Cache recommendations (Data Virtualization)

Based on a given set of queries, Data Virtualization recommends a set of data caches that can improve the overall performance of these queries.

Cache recommendations are generated on-demand, based on configuration parameters for query workloads that are defined by the service Admin. The service Admin can then add data caches from these recommendations.

Data Virtualization provides an engine to generate a ranked list of recommendations. How a recommendation is ranked is determined by the execution time of influenced queries and the frequency of those queries in the input workload. Additionally, the engine does not recommend the creation of duplicated caches.
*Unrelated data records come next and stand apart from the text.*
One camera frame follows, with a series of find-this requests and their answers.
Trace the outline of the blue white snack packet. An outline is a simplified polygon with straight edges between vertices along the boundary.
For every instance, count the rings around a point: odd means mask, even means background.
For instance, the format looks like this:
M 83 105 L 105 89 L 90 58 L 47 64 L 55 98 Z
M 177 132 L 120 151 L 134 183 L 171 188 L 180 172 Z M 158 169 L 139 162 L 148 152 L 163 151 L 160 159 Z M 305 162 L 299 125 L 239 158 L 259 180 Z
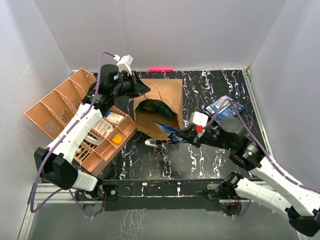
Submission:
M 214 116 L 215 112 L 220 107 L 222 107 L 222 109 L 219 111 L 219 114 L 215 118 L 215 121 L 218 124 L 220 124 L 224 118 L 228 118 L 228 117 L 236 118 L 237 117 L 237 114 L 236 114 L 234 108 L 232 107 L 231 103 L 229 101 L 226 101 L 226 99 L 230 99 L 232 101 L 234 107 L 237 109 L 237 111 L 239 113 L 242 113 L 246 109 L 246 107 L 244 105 L 231 99 L 227 95 L 220 97 L 219 99 L 217 99 L 216 101 L 212 102 L 211 104 L 209 104 L 208 106 L 206 106 L 204 108 L 204 112 L 212 118 Z

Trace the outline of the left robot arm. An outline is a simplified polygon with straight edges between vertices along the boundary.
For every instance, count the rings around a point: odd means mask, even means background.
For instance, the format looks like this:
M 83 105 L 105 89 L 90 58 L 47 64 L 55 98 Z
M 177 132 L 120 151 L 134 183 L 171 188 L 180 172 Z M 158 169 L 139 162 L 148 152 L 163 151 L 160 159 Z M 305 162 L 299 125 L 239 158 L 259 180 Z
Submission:
M 46 148 L 38 147 L 34 152 L 37 168 L 35 182 L 42 178 L 63 190 L 80 189 L 91 199 L 99 199 L 104 188 L 98 184 L 98 179 L 77 170 L 72 164 L 76 150 L 114 105 L 116 98 L 137 98 L 150 90 L 134 70 L 120 70 L 113 64 L 101 66 L 96 82 L 89 87 L 67 126 Z

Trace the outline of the brown paper bag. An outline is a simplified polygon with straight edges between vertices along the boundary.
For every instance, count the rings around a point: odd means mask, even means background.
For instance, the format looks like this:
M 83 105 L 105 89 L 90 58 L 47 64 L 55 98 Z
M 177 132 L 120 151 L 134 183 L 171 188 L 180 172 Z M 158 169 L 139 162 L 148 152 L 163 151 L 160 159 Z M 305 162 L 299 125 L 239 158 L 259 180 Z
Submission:
M 156 141 L 170 141 L 169 134 L 184 127 L 184 93 L 182 79 L 143 78 L 150 88 L 133 101 L 134 121 L 139 132 Z M 168 127 L 166 133 L 161 127 Z

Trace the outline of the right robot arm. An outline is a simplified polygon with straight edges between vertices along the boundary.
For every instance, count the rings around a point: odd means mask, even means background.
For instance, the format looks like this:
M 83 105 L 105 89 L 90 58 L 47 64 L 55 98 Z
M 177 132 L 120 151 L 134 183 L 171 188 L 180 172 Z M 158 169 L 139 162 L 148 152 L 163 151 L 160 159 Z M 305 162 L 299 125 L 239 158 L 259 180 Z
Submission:
M 217 128 L 192 124 L 177 136 L 199 148 L 201 145 L 230 151 L 229 159 L 267 183 L 272 190 L 232 173 L 222 183 L 223 194 L 252 200 L 288 219 L 299 233 L 313 237 L 320 230 L 320 194 L 296 180 L 271 158 L 238 118 L 224 118 Z

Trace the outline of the dark blue snack bag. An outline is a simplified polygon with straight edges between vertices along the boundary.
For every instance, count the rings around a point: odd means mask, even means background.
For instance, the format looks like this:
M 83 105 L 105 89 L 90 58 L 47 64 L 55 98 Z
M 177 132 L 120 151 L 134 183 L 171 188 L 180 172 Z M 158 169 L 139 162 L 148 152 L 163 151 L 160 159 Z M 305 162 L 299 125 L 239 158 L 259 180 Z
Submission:
M 177 136 L 177 133 L 179 133 L 178 130 L 172 128 L 169 125 L 166 125 L 164 123 L 160 123 L 157 121 L 153 121 L 153 123 L 159 128 L 159 130 L 162 133 L 164 133 L 169 138 L 169 140 L 172 143 L 182 143 L 183 142 L 183 139 L 181 137 Z
The process of generating cache recommendations consists of five stages, as depicted in the following image:

1. Collect

The Data Virtualization recommendation engine collects the information, such as query text, execution time, cardinality, timestamp, and frequency for the appropriate time period.

The following image shows how queries from historical workload are filtered to arrive to the final input set of queries for the recommendation engine: Cache configuration settings are defined by the Data Virtualization Admin, see Configure cache recommendations for details.

2. Extract

The recommendation engine selects potential cache candidates of the query workload.

3. Translate

The recommendation engine translates the extracted candidates to reference virtual objects. Each candidate is unique and passes all Db2® restrictions.

4. Evaluate

The engine evaluates the translated definitions by matching each cache candidate against the input query workload.

As a result of this evaluation, the recommendation engine generates a match score for each cache candidate. The evaluation of each candidate is based on the following criteria:

Matchability: Number of queries that match the cache candidate.
Diversity: Different queries that match the cache candidate.
Cardinality: Size of result set that the cache candidate fetched.
Performance: Speed of queries that the cache candidate matched.

5. Rank and sort

The recommendation engine ranks and sorts the cache candidates to generate a final list of recommendations. The final list of recommendations is created based on the following criteria:

Sort candidates by using a weighted metric of matched query execution time and frequency.
Any tie between candidates is broken by using query frequency and cardinality.